John Clark Music Tuition

Bass Guitar

See also Acoustic Guitar, Classical Guitar, Electric Guitar

The bass guitar underpins most bands, and is usually regarded as a vital ingredient in getting a full sound and rich harmonies. Prior to the invention of electric instruments, many bands would use an orchestral double bass, played pizzicato. This gave a great sound but was hardly portable. The electric bass guitar was a practical solution to this problem, giving an instrument that was both portable and loud!

The strings are played with the thumb and fingers (or sometimes a plectrum), using various techniques such as plucking, tapping, or slapping the strings. Playing guitar chords on a bass guitar is unusual.

Most bass guitars have four metal strings, tuned to E A D G, one octave lower than the four lowest strings on a standard guitar. Variations include acoustic, 5 string and unfretted versions, but I don't recommend these for a beginner.

Teaching Approach

Teaching starts with learning how to tune the instrument and the correct way to hold it. It then moves on to understanding the Bass Guitar's role in a band context, developing rhythmic patterns and riffs from scales and arpeggios, and understanding chord construction.
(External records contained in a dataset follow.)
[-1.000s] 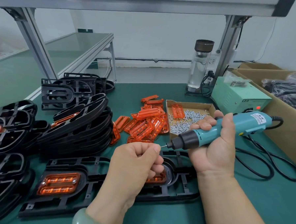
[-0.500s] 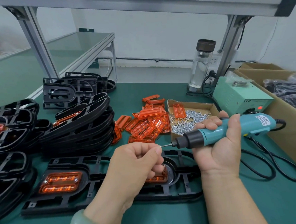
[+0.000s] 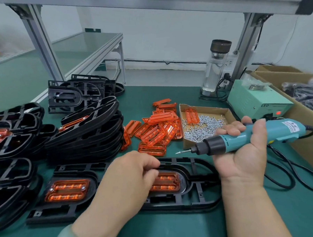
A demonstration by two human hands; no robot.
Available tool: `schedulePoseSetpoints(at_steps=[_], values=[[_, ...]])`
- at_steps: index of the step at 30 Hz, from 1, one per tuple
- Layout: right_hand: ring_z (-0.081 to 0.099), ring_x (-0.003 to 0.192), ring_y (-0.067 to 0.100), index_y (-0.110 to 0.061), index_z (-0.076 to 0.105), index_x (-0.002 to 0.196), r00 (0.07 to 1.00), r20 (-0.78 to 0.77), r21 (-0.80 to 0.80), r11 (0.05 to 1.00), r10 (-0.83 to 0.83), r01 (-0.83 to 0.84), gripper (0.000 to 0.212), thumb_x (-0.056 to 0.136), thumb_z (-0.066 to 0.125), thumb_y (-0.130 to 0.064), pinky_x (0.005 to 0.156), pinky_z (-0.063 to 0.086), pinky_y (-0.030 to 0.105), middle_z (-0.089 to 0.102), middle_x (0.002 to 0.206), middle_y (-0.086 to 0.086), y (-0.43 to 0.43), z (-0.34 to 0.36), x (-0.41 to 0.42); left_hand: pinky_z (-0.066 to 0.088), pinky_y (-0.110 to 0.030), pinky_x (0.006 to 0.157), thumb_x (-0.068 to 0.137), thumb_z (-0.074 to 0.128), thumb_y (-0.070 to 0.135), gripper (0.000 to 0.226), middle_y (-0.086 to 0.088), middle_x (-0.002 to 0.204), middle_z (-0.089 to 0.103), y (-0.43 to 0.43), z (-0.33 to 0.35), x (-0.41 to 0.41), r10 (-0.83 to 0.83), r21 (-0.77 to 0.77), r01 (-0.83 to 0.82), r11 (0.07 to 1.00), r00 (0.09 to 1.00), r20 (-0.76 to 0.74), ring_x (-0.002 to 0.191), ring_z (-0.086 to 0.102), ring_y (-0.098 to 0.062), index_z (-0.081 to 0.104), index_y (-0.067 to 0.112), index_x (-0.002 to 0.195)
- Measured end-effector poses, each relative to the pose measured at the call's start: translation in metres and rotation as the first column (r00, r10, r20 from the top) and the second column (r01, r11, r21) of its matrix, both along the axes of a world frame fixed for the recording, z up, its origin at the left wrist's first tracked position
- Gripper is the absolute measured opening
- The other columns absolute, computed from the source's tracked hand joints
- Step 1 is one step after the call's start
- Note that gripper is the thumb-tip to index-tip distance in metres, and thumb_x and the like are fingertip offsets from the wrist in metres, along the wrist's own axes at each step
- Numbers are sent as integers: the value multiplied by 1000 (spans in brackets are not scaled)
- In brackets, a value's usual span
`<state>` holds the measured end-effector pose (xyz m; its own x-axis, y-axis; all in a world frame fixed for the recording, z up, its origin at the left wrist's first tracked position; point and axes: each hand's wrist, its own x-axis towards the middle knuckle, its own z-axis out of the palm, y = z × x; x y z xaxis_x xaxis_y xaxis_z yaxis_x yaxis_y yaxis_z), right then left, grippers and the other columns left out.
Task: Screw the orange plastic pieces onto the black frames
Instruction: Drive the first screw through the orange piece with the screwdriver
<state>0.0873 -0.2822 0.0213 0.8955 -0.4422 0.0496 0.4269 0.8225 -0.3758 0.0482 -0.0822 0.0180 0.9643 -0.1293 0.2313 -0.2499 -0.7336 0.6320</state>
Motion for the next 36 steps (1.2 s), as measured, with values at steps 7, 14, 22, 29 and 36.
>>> schedulePoseSetpoints(at_steps=[7, 14, 22, 29, 36], values=[[45, 50, 3, -23, 51, 84, 998, -43, -60, 997, -47, 44, 18, 92, 53, -39, 57, 45, 17, 45, 63, -12, -2, 0, 0, 42, -27, 81, 90, 52, 37, 20, 13, 88, 43, -11, -10, 10, -156, 345, 171, 923, 985, -70, 97, 48, -9, 66, 39, 104], [46, 50, 4, -22, 51, 86, 996, -78, -108, 993, -50, 41, 16, 90, 56, -37, 58, 45, 18, 48, 63, -11, 2, 0, 1, 40, -27, 84, 89, 56, 33, 24, 12, 89, 43, -14, -10, 15, -183, 346, 210, 914, 977, -108, 101, 47, -13, 66, 39, 110], [47, 49, 6, -20, 51, 90, 997, -67, -196, 980, -30, 17, 27, 75, 65, -37, 56, 45, 20, 49, 62, -9, 12, 11, -4, 38, -26, 85, 91, 55, 27, 26, 8, 97, 51, -17, -10, 15, -200, 352, 225, 909, 974, -105, 106, 49, -15, 67, 35, 113], [46, 47, 7, -19, 50, 84, 987, -146, -244, 969, -71, 34, 17, 88, 63, -29, 52, 43, 17, 49, 60, -7, 3, 10, -12, 43, -27, 84, 91, 54, 27, 25, 7, 96, 49, -15, -13, 15, -213, 333, 237, 913, 971, -107, 104, 47, -16, 68, 36, 110], [47, 45, 7, -20, 50, 84, 991, -108, -296, 954, -81, 45, 17, 83, 67, -25, 51, 44, 19, 49, 58, -6, 1, 10, -14, 42, -26, 82, 91, 56, 28, 25, 11, 89, 42, -15, -11, 18, -211, 325, 244, 914, 968, -134, 104, 50, -14, 68, 37, 111]])
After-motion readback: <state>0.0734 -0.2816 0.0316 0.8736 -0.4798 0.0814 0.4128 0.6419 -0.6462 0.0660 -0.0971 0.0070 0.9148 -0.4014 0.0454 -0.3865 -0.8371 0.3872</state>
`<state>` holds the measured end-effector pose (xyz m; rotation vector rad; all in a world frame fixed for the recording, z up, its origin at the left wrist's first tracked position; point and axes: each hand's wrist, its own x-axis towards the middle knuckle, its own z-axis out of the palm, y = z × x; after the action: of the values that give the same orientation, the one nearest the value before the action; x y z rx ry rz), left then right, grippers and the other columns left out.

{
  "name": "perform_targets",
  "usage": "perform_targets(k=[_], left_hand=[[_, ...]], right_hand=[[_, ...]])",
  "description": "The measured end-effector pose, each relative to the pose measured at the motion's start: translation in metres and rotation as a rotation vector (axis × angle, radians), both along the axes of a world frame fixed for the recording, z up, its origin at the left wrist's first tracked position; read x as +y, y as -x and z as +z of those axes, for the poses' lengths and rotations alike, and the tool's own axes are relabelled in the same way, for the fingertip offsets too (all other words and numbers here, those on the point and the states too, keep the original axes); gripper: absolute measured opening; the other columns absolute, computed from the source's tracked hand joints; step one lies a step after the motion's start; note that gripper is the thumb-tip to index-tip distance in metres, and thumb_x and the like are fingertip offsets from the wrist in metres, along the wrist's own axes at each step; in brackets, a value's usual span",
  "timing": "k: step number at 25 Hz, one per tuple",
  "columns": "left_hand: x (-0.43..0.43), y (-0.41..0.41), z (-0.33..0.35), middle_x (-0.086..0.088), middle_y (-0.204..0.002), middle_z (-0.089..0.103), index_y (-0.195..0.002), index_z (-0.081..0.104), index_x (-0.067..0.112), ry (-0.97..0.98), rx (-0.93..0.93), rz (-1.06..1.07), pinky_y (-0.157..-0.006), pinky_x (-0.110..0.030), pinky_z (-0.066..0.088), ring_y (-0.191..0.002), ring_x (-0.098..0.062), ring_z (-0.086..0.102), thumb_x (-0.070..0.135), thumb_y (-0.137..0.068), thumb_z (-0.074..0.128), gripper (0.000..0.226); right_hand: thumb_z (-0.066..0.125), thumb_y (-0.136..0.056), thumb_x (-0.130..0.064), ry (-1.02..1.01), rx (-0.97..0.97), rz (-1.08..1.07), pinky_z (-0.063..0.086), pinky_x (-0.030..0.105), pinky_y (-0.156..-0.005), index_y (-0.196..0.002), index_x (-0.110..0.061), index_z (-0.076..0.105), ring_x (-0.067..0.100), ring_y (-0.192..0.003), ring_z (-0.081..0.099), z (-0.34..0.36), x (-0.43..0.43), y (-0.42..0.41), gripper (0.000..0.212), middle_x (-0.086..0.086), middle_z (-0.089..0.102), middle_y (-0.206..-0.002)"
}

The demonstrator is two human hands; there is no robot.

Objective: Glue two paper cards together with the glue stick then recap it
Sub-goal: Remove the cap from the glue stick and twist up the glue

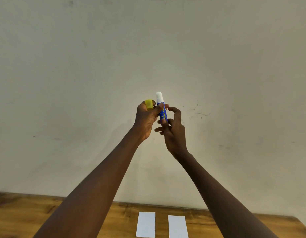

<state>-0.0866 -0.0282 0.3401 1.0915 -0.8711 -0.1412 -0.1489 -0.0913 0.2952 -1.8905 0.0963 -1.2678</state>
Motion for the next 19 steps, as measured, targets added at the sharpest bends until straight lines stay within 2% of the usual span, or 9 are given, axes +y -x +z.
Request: perform_targets(k=[1, 3, 5, 7, 9, 12, 14, 16, 19], left_hand=[[-0.0003, -0.0004, 0.0008, -0.013, -0.104, 0.059, -0.085, 0.041, 0.005, 0.008, -0.001, -0.019, -0.081, -0.026, 0.052, -0.083, -0.019, 0.066, 0.008, -0.089, 0.050, 0.011], [-0.0008, 0.0001, 0.0032, -0.014, -0.104, 0.059, -0.090, 0.041, 0.005, 0.019, -0.006, -0.037, -0.074, -0.017, 0.053, -0.092, -0.022, 0.062, 0.008, -0.089, 0.050, 0.010], [-0.0003, 0.0024, 0.0057, -0.014, -0.104, 0.060, -0.081, 0.043, 0.007, 0.020, -0.018, -0.031, -0.065, -0.008, 0.051, -0.093, -0.023, 0.061, 0.009, -0.090, 0.051, 0.011], [-0.0003, 0.0033, 0.0071, -0.012, -0.103, 0.060, -0.074, 0.042, 0.013, 0.016, -0.032, -0.027, -0.062, -0.006, 0.050, -0.088, -0.021, 0.063, 0.010, -0.089, 0.051, 0.018], [0.0007, 0.0034, 0.0073, -0.010, -0.098, 0.061, -0.071, 0.041, 0.015, 0.005, -0.049, -0.007, -0.059, -0.006, 0.050, -0.072, -0.010, 0.066, 0.010, -0.089, 0.052, 0.022], [0.0024, 0.0032, 0.0068, -0.005, -0.090, 0.061, -0.070, 0.042, 0.016, 0.008, -0.046, 0.016, -0.060, -0.010, 0.051, -0.063, -0.011, 0.064, 0.009, -0.089, 0.053, 0.023], [0.0021, 0.0041, 0.0063, -0.008, -0.091, 0.059, -0.070, 0.041, 0.016, 0.031, -0.040, 0.017, -0.061, -0.010, 0.051, -0.070, -0.018, 0.064, 0.008, -0.088, 0.052, 0.023], [0.0009, 0.0038, 0.0046, -0.007, -0.092, 0.059, -0.071, 0.041, 0.015, 0.035, -0.048, 0.022, -0.062, -0.008, 0.051, -0.079, -0.018, 0.062, 0.008, -0.088, 0.053, 0.022], [-0.0010, 0.0019, 0.0020, -0.010, -0.100, 0.061, -0.075, 0.045, 0.013, 0.023, -0.061, -0.022, -0.061, -0.006, 0.051, -0.080, -0.019, 0.065, 0.008, -0.088, 0.053, 0.016]], right_hand=[[0.055, -0.087, -0.015, 0.005, -0.009, -0.065, 0.047, 0.015, -0.057, -0.125, -0.010, 0.030, 0.022, -0.065, 0.061, 0.0001, 0.0000, -0.0010, 0.046, 0.011, 0.061, -0.095], [0.067, -0.078, -0.016, 0.013, -0.034, -0.175, 0.047, 0.020, -0.056, -0.119, -0.009, 0.033, 0.027, -0.063, 0.061, 0.0017, -0.0004, -0.0019, 0.053, 0.011, 0.060, -0.085], [0.063, -0.081, -0.010, 0.040, -0.034, -0.202, 0.052, 0.031, -0.058, -0.115, -0.006, 0.037, 0.034, -0.063, 0.063, 0.0027, 0.0005, -0.0029, 0.043, 0.020, 0.065, -0.080], [0.053, -0.087, -0.007, 0.037, -0.024, -0.157, 0.052, 0.020, -0.059, -0.119, -0.005, 0.037, 0.028, -0.064, 0.066, 0.0021, 0.0013, -0.0039, 0.035, 0.020, 0.069, -0.083], [0.045, -0.091, -0.007, 0.002, -0.024, -0.047, 0.048, 0.009, -0.057, -0.123, -0.006, 0.034, 0.021, -0.063, 0.063, 0.0029, 0.0011, -0.0029, 0.034, 0.019, 0.069, -0.084], [0.039, -0.094, -0.010, 0.002, 0.014, 0.037, 0.051, 0.018, -0.057, -0.129, -0.009, 0.027, 0.023, -0.062, 0.063, 0.0033, 0.0010, 0.0016, 0.037, 0.021, 0.066, -0.093], [0.044, -0.092, -0.020, 0.071, 0.038, -0.101, 0.052, 0.031, -0.059, -0.129, -0.014, 0.025, 0.027, -0.063, 0.063, 0.0019, 0.0028, 0.0025, 0.042, 0.015, 0.064, -0.097], [0.058, -0.085, -0.025, 0.117, 0.016, -0.233, 0.048, 0.028, -0.057, -0.125, -0.014, 0.028, 0.025, -0.062, 0.060, 0.0018, 0.0043, 0.0027, 0.051, 0.007, 0.060, -0.094], [0.059, -0.083, -0.009, 0.063, -0.010, -0.248, 0.044, 0.027, -0.059, -0.121, -0.009, 0.033, 0.032, -0.062, 0.064, 0.0055, 0.0034, 0.0019, 0.046, 0.015, 0.066, -0.092]])
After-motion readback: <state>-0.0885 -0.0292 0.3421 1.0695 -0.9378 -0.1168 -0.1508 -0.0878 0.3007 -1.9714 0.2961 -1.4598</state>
I can offer tuition for Registry of Guitar Tutors in association with the London College of Music Preliminary Grade and Grades 1-8 examinations, and Preliminary Performance Level and Performance Levels 1-8. (Download PDF)

What To Buy

The bass guitar is very popular and any good music store will have a good range of instruments. Expect to pay £150 for a good beginner's instrument, but don't forget you'll also need to buy an amplifier with it! Many players use a combo amp - an amplifier combined with a loudspeaker in a single package. You should choose one suitable for a bass guitar, and it will probably be quite large to be able to handle the deep bass notes.